**Try it**.
Lines of the listing that contain "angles" need to be copied.

· · · ·

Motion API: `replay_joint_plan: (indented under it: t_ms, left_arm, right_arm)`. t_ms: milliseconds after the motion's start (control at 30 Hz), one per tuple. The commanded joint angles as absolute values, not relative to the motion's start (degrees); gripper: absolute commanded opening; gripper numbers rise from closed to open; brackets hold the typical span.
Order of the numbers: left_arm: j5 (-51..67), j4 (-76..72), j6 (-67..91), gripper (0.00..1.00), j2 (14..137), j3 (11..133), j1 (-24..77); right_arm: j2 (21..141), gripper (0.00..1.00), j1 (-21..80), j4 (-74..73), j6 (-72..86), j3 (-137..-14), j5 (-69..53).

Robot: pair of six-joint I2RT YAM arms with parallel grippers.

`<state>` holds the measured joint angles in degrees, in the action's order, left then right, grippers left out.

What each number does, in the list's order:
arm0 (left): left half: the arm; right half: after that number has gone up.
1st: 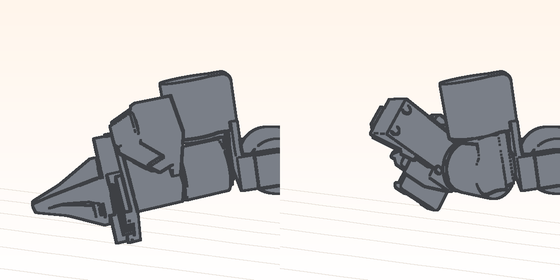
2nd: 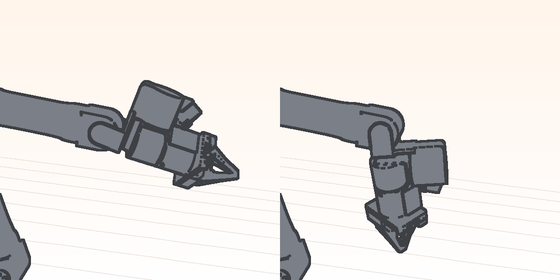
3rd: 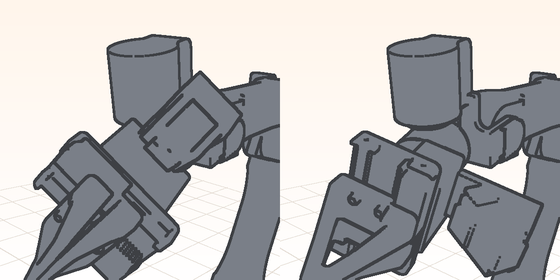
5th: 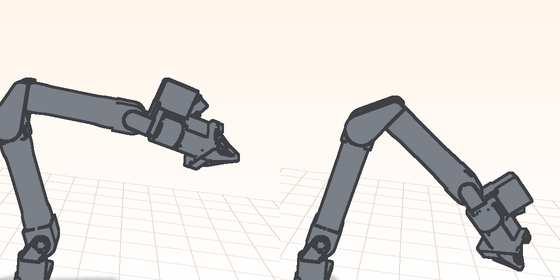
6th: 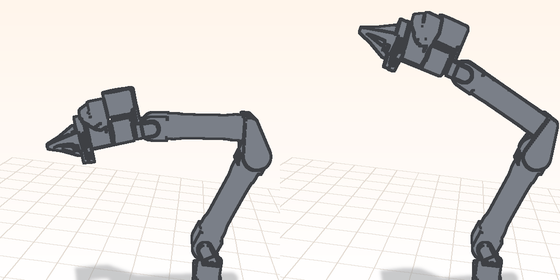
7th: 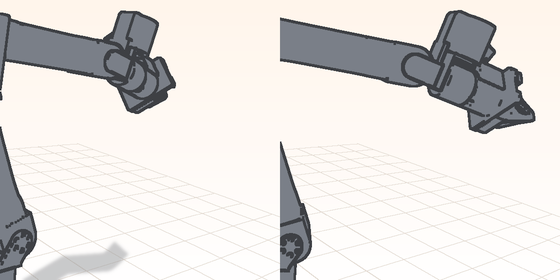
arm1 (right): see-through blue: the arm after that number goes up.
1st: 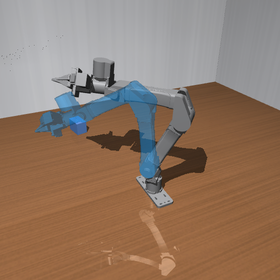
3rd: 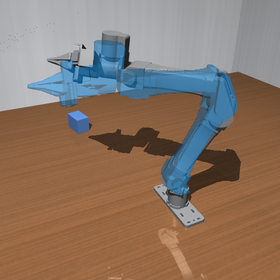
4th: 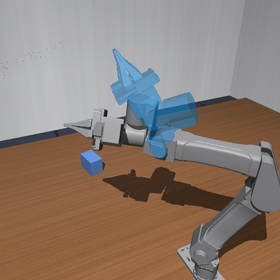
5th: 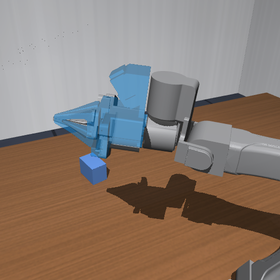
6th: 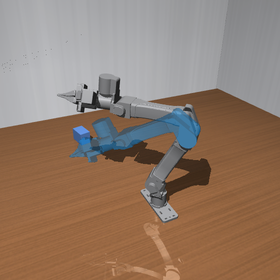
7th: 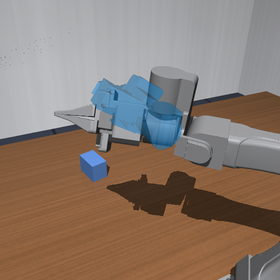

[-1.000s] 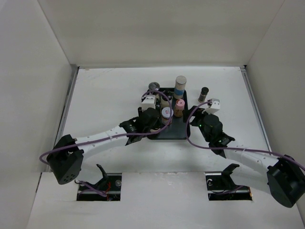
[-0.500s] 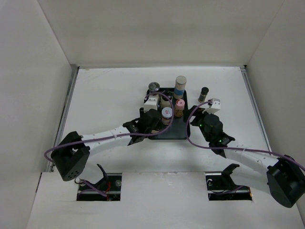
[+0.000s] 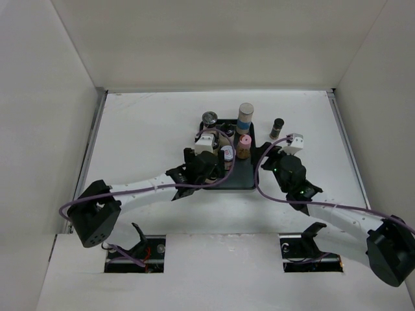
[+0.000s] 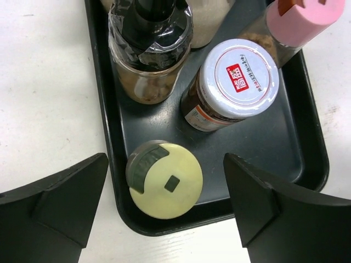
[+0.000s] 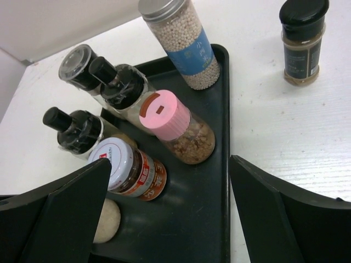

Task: Organize the condiment bottles

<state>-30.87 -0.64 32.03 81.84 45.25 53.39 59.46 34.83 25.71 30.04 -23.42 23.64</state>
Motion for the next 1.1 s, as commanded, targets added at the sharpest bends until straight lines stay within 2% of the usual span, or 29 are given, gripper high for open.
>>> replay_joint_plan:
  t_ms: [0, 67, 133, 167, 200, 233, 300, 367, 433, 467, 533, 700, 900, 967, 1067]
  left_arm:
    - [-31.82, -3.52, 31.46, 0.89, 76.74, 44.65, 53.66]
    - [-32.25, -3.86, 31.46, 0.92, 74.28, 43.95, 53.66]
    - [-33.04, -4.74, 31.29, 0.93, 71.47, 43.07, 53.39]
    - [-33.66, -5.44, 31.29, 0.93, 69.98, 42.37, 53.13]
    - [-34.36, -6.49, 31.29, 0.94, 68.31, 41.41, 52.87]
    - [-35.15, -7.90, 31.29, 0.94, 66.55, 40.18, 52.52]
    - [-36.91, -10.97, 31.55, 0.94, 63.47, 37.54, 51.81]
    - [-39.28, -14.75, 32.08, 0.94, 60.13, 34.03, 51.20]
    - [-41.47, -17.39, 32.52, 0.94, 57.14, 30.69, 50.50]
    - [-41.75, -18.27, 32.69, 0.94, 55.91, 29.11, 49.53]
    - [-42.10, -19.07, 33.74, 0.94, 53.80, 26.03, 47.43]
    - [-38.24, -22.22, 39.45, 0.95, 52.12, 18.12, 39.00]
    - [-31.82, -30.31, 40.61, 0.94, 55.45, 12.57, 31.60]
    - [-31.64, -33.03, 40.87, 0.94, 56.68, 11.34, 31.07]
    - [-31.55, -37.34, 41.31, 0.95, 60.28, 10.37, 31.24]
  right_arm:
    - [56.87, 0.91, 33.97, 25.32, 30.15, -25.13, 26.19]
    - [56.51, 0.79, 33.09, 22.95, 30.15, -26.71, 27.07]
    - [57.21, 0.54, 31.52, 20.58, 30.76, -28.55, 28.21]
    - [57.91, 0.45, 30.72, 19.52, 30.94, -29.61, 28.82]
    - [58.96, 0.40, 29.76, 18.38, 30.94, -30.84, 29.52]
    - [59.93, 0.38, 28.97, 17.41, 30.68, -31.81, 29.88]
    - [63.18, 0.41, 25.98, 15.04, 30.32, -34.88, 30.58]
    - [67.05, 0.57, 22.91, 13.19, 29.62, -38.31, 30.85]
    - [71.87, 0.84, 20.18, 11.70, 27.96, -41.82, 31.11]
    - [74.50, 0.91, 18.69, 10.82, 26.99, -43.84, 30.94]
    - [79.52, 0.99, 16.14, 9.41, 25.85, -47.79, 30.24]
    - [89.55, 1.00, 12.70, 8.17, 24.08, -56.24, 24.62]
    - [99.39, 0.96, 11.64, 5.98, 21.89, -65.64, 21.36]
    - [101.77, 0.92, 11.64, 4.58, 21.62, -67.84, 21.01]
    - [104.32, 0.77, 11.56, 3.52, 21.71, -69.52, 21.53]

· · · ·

**Finished task**.
Motion API: `replay_joint_plan: (indented under it: t_ms, left_arm, right_arm)`. t_ms: milliseconds after the motion's start (control at 30 Hz), one per tuple. The commanded joint angles as absolute values, not relative to the motion's start (degrees); gripper: absolute commanded opening; gripper numbers rise from closed to open; brackets hold the typical span.
`<state>` holds the measured joint angles in degrees, in the action's order, left then right, grippers left out.

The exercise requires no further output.